Multiple Myeloma (MM) is a neoplasm of terminally differentiated plasma cells which proliferate in a permissive bone marrow environment characterized by immunosuppression and osteoclast activation. Although malignant plasma cells do not harbor any mutation in the Transforming Growth Factor-beta (TGF-β) pathway, increased TGF-β secreted by MM cells lead to impaired immune surveillance and promotion of catabolic bone remodeling allowing myeloma progression (Kyrtsonis MC et al. 1998). Here, we conducted preclinical studies in the syngeneic 5T3MM immunocompetent mouse model assessing the efficacy of vactosertib (Vacto), a TGF-β type I receptor antagonist, single agent activity as well as synergistic activity with the third generation immunomodulatory drug, pomalidomide (Pom) and a subsequent corticosteroid-free phase I study to test safety and preliminary efficacy of this combination. (NCT03143985).

Methods

Preclinical: Mice bearing 5T33MM cells expressing luciferase were treated with Vacto/Pom and the combination for 3 weeks, and evaluated for MM growth by bioluminescence imaging (BLI). Cellular and molecular assays were performed in human RPMI8226 and U266 as well as murine 5T33MM cells via apoptosis, real-time PCR and Western blotting. Peripheral blood monoclonal protein concentration, M-spike, was measured by ELISA. Distal femur trabecular bone structure was assessed by 3D micro-CT. Phase I: pts with relapsed MM with at least two lines of therapies enrolled on a modified Fibonacci 3 + 3 dose escalation design and received escalating dosages of Vacto, 60 mg/d, 120 mg/d and 100 mg BID and 200 mg BID in combination with standard dose of Pom (4mg) without corticosteroids. The study objectives were to assess safety, recommended phase 2 dose, and efficacy of Vacto/Pom in compared to historical control of Pom without corticosteroids (PFS-6: 20% in randomized Phase II study by Richardson et al. Blood. 2014). Vacto tablets, taken daily for 5 days followed by 2 days off, was administered in 28-day cycles, repeated for 6 cycles or until progression of disease or intolerable toxicity. There was no fasting requirement after the first two dose levels.

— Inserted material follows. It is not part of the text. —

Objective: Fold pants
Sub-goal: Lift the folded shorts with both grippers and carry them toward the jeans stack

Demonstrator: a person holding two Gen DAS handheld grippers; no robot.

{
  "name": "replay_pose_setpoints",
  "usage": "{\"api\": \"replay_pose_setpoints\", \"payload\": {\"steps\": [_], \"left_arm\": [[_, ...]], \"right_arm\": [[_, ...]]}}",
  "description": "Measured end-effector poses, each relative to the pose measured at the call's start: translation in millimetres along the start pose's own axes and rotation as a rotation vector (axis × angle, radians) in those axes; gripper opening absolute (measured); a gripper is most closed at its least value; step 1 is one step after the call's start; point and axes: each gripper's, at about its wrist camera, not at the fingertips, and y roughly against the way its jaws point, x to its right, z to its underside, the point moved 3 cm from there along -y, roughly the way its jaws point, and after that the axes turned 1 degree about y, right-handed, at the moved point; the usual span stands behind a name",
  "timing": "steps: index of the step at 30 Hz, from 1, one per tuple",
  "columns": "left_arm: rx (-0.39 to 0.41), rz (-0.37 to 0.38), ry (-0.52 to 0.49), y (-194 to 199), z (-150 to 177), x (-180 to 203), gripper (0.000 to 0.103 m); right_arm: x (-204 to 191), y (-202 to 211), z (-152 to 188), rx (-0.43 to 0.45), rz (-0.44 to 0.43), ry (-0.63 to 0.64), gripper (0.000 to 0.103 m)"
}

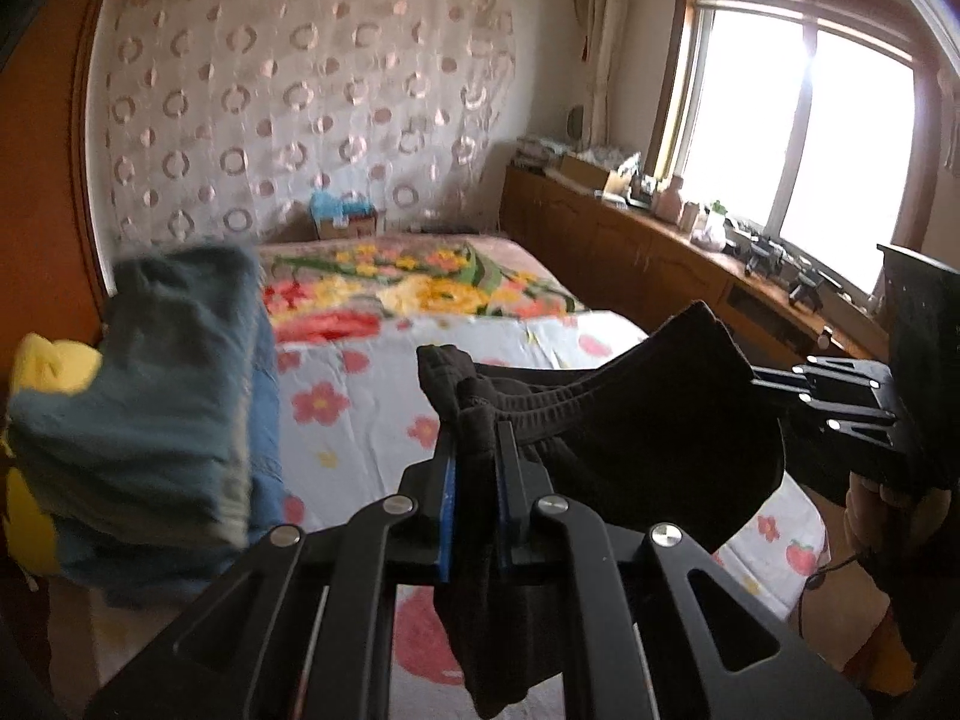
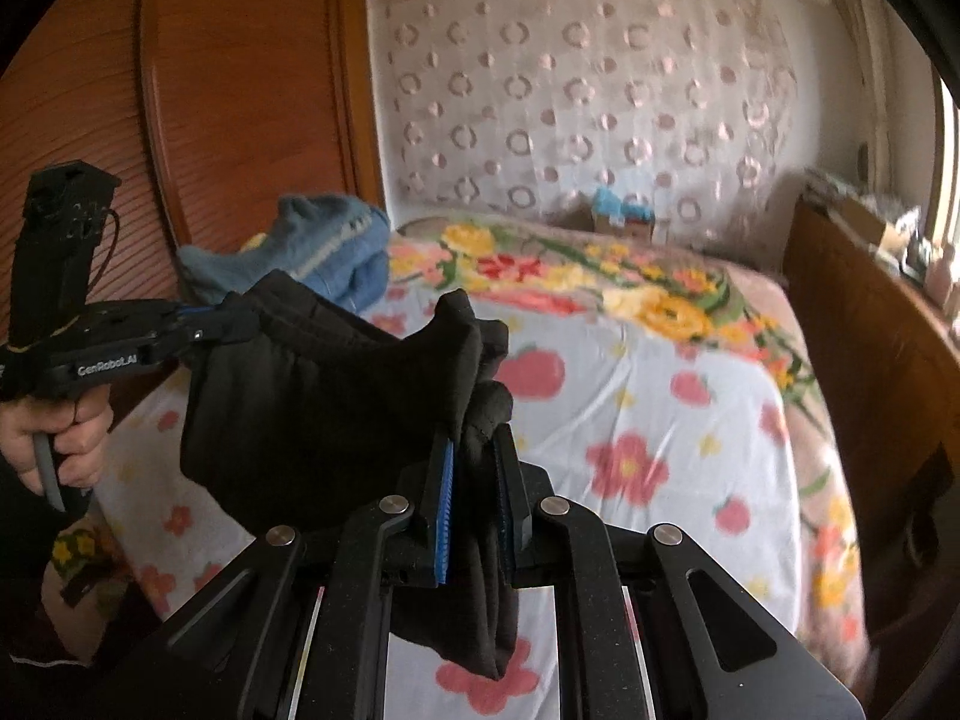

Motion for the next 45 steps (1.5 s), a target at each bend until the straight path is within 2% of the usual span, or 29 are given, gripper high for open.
{"api": "replay_pose_setpoints", "payload": {"steps": [9,15,23,30,35,45], "left_arm": [[0.096,-0.078,0.006,41,-36,-35,0.007],[0.129,-0.156,0.010,50,-51,-63,0.007],[0.145,-0.216,0.055,39,-59,-100,0.007],[0.149,-0.239,0.130,25,-56,-128,0.007],[0.179,-0.281,0.156,31,-50,-135,0.007],[0.189,-0.361,0.216,35,-27,-150,0.008]], "right_arm": [[-27,-2,-70,0.082,-0.020,0.126,0.009],[-43,-35,-113,0.112,-0.078,0.153,0.009],[-53,-89,-164,0.149,-0.118,0.196,0.009],[-62,-150,-199,0.126,-0.157,0.228,0.009],[-75,-187,-216,0.122,-0.195,0.254,0.009],[-128,-244,-237,0.126,-0.317,0.281,0.009]]}}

Results:Preclinical: Vacto attenuated the growth and viability of human and murine MM cells by inducing apoptosis and inhibited TGF-β-induced activation of Smad2/3 in MM cells in vitro. In the 5T33MM preclinical model, Vacto inhibited MM progression, as single agent, as measured by peripheral blood monoclonal protein concentration and BLI before and after treatment. Vacto also prolonged survival (Figure-1), prevented weight loss and increased trabecular bone thickness (Figure-2) in mice bearing MM in compare to control. Vacto alone or combination with Pom also attenuated TGF-β activation of Smad2/3, reduced the expansion of CD11b⁺Gr-1⁺ myeloid derived suppressor cells (MDSCs) in the bone marrow, and diminished the population of Foxp3⁺ regulatory T cells in the spleen (Figure-1). Vacto showed anti-myeloma effect at level of 700-750 nM on myeloma cells from three MM pts (Figure-3). Phase I: As of July 30th 2019, 10 pts were enrolled in the study (Table-1). Three pts were refractory to bortezomib and four pts were refractory to lenalidomide. The most common non-hematologic adverse event (AE) was grade II fatigue and pain in one pt with one episode of grade III renal failure that took less than 7 days to get back to baseline, no grade IV non-hematologic AE was observed. Two pts had grade III hematologic AE, no grade IV hematologic AE. Two out of 10 patients experienced progression of disease (PFS-6: 80%) (Figure-4, 5).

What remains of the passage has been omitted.